Le transfert de la chirurgie ambulatoire à Cochin scandalise Micheline : « On a besoin de ce service, on ne peut pas se permettre de brader nos malades ! », s’insurge l’aide-soignante. « Que feront les familles quand, faute de place à Cochin, on enverra les patients à Créteil ? », s’interroge-t-elle. « Que Mireille Faugère arrête de nous prendre pour des TGV ! », s’exclame encore Micheline, en référence au passé de la directrice générale de l’AP-HP (4).
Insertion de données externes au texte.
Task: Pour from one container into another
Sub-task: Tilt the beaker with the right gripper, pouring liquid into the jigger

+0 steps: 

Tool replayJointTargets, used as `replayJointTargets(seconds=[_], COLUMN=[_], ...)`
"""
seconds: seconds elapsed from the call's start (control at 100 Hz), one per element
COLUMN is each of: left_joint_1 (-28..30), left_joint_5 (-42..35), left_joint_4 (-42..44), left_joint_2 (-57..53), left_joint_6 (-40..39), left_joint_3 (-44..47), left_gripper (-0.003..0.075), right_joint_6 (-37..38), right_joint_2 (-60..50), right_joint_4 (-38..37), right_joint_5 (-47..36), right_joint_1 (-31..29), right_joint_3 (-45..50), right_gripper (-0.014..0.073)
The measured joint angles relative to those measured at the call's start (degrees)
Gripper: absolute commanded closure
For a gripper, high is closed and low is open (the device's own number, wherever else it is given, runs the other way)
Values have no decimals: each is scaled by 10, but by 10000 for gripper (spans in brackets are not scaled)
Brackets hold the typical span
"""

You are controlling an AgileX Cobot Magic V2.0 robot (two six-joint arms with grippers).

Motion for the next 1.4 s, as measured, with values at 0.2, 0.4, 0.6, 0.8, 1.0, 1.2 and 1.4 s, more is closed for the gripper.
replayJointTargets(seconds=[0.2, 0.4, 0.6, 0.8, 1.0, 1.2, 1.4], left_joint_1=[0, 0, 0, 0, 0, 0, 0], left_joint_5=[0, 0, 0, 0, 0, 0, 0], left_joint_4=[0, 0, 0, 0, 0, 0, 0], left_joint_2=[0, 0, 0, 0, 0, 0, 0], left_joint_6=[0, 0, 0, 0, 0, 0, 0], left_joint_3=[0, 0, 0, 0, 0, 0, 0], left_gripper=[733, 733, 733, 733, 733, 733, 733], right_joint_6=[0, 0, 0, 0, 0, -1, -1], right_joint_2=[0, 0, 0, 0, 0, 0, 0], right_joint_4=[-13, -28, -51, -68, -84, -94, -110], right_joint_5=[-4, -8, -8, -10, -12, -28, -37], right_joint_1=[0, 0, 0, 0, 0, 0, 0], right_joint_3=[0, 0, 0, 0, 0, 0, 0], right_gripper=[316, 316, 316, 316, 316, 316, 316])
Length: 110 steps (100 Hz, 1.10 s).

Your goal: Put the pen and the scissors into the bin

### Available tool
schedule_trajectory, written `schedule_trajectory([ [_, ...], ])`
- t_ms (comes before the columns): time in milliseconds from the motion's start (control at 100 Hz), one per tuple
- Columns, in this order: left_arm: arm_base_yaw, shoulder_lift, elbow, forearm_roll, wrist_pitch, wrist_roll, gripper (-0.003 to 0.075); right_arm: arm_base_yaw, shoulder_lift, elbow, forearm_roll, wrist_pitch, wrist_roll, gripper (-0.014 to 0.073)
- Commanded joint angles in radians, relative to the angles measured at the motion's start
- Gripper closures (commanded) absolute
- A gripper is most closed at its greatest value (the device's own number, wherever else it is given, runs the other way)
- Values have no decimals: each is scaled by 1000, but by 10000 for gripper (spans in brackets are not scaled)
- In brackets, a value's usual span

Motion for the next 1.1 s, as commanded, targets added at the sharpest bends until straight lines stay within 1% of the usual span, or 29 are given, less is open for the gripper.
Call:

Texte et photo : Cécile Almendros

1– CGT, FO, CFTC, Sud.

2 – Composée de 37 établissements répartis sur tout le territoire francilien, l’AP-HP est particulièrement touchée par les réductions d’effectifs. Quelque 2 500 postes d’infirmières budgétés y sont vacants selon Didier Bernus, secrétaire général de la fédération des services publics et de santé de Force ouvrière (Source : Le Parisien, 17 mars 2011).

3- Les IDE de la fonction publique hospitalière ont jusqu'au 31 mars pour exercer leur droit d'option: soit rester en catégorie B, soit passer en catégorie A en étant payé plus, mais en devant partir plus tard à la retraite. Voir à ce sujet notre dossier .

4 – Avant d’accéder à ce poste en septembre 2010, Mireille Faugère a fait, depuis 1979, toute une carrière à la SNCF , occupant notamment les postes de responsable du développement du TGV Méditerranée, directrice de la gare Montparnasse ou chef du département Stratégies de l’entreprise. C’est elle aussi qui, en 2000 a créé le site voyages-sncf.com.